Few things irk appellate justices more than poorly prepared court briefs — as attorneys for an Oakland company found out last week.
In an 11-page unpublished ruling on Friday, San Francisco’s First District Court of Appeal threw out Alton Management Corp.’s appeal in a receivership case because of “substantial noncompliance” with the mandatory rules of appellate procedure. The court found that the company had waived any right to appeal because its briefs were so “poorly drafted.”
“Appellant’s briefs are in dramatic noncompliance with relevant rules of appellate procedure,” Justice Joanne Parrilli wrote. “In fact, this court could not determine the basis for appeal from reviewing appellants’ opening brief alone. Only after reviewing the record and respondent’s brief, and to a lesser extent appellants’ reply brief, could we begin to understand appellants’ contentions.”
Justices William McGuiness and Peter Siggins concurred.
Berkeley solo practitioner Gregory Harper, who represented Alton Management in the case, couldn’t immediately be reached for comment on Tuesday.
Alton was appealing an Alameda County judge’s 2005 order awarding the company far less money and attorneys fees than it had requested for its role as the court-appointed receiver for a rundown rental property.
Specifically, Alameda County Superior Court Judge Stephen Brick ordered payments of $50,406 to the receiver, $13,062 to the receiver’s attorney, $8,805 to a local plumber and nothing to an area construction company. The receiver had sought $76,000 for the receiver, $20,000 for the attorney, $8,805 for the plumber and $51,000 for the construction company.
In tossing the appeal, Parrilli chastised the company for filing briefs that failed to adequately identify the order from which the appeal was taken, didn’t provide a fair description of the order and provided an insufficient summary of the significant facts.
“To the extent appellants’ briefs can be said to include any summary of significant facts,” Parrilli wrote, “that summary is one-sided and largely without citation to the record.”
She also took the company to task for arguing that Rogers had waged “a campaign of untimely and unwarranted objections” to the adequacy of any work done by the receiver.
“Our independent review of the record,” Parrilli wrote, “reveals less a campaign of untimely and unwarranted objections by Rogers and more a history of inadequate accounting by the receiver. Appellants wholly ignore that evidence.”
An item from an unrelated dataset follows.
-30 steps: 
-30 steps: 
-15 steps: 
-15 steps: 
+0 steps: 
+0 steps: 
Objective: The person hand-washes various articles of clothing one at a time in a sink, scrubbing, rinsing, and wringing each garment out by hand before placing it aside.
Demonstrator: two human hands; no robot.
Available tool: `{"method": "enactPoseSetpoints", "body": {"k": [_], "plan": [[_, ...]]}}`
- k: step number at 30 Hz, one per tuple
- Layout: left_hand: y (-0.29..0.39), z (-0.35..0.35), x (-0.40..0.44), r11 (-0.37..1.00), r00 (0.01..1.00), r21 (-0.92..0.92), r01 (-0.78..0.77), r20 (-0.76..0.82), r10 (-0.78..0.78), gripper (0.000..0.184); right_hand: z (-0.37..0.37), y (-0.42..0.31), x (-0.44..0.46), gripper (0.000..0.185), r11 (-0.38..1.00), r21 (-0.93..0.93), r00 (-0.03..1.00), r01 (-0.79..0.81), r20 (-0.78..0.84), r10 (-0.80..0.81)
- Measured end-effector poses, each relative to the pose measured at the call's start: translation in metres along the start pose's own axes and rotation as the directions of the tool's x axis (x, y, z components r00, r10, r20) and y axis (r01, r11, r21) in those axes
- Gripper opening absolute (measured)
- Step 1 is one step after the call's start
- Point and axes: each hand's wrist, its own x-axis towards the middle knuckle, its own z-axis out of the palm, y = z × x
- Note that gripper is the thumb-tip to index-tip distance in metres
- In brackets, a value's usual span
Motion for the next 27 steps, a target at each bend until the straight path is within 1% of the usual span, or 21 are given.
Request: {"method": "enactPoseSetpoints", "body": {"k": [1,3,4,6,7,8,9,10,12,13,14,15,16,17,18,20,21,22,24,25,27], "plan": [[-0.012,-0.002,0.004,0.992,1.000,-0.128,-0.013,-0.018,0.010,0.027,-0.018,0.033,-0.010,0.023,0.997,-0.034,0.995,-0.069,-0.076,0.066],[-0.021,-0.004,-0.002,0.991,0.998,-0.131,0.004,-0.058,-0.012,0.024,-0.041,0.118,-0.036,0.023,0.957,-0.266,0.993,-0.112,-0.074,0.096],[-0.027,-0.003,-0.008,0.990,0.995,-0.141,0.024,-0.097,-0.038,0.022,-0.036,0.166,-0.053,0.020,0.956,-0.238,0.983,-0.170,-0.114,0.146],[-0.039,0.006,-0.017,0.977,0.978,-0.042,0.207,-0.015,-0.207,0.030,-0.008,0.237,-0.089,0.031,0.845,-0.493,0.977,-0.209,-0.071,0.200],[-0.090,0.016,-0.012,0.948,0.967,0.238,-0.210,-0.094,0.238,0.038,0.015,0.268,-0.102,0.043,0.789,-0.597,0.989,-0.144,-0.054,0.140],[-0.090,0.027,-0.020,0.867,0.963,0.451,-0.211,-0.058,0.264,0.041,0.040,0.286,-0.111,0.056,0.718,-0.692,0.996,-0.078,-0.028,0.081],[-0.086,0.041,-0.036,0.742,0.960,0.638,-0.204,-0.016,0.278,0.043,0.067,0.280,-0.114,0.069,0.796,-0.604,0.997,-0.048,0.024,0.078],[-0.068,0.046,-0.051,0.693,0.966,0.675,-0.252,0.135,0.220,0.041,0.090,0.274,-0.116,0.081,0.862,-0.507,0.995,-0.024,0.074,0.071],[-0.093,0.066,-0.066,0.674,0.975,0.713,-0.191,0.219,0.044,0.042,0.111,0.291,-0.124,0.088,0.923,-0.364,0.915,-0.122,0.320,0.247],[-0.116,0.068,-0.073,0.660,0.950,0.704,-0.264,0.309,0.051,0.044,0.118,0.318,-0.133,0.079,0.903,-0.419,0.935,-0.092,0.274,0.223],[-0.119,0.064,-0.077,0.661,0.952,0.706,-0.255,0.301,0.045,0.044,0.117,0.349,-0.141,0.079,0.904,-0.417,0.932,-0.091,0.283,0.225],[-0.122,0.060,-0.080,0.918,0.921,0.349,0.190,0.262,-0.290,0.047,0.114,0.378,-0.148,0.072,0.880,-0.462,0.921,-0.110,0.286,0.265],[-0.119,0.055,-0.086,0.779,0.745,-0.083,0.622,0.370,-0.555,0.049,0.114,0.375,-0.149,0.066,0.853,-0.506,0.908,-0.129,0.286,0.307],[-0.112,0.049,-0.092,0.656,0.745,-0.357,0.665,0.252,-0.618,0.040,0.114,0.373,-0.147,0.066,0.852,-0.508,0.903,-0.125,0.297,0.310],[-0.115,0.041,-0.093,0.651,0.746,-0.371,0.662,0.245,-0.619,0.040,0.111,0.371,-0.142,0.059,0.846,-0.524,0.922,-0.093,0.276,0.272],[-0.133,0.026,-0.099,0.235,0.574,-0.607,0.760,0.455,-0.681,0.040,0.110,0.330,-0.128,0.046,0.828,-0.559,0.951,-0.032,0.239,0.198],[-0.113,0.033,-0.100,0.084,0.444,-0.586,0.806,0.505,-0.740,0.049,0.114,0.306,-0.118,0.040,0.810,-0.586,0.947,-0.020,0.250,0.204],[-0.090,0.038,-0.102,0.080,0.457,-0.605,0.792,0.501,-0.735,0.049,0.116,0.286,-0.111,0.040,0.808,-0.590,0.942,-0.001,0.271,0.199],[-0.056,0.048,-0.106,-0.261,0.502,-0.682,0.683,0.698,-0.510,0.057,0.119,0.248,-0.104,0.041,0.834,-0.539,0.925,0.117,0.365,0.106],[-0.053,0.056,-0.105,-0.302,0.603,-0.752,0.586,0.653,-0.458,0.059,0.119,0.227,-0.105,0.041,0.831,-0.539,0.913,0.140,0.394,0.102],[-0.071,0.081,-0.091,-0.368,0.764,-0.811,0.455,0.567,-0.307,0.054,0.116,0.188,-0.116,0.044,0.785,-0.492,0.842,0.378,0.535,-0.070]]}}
The court’s ruling made it sound as if the city of Oakland also was involved in the preparation of the briefs. But Deputy City Attorney Kandis Westmore said the court was wrong.
“The city of Oakland did not participate in this appeal in any respect,” she said Tuesday. “We didn’t write one word of any brief, we submitted no documentation whatsoever in relation to this appeal. And I intend to write a letter to the court explaining just that and asking that they file a corrected brief.”
The ruling is City of Oakland v. Rogers, A110454.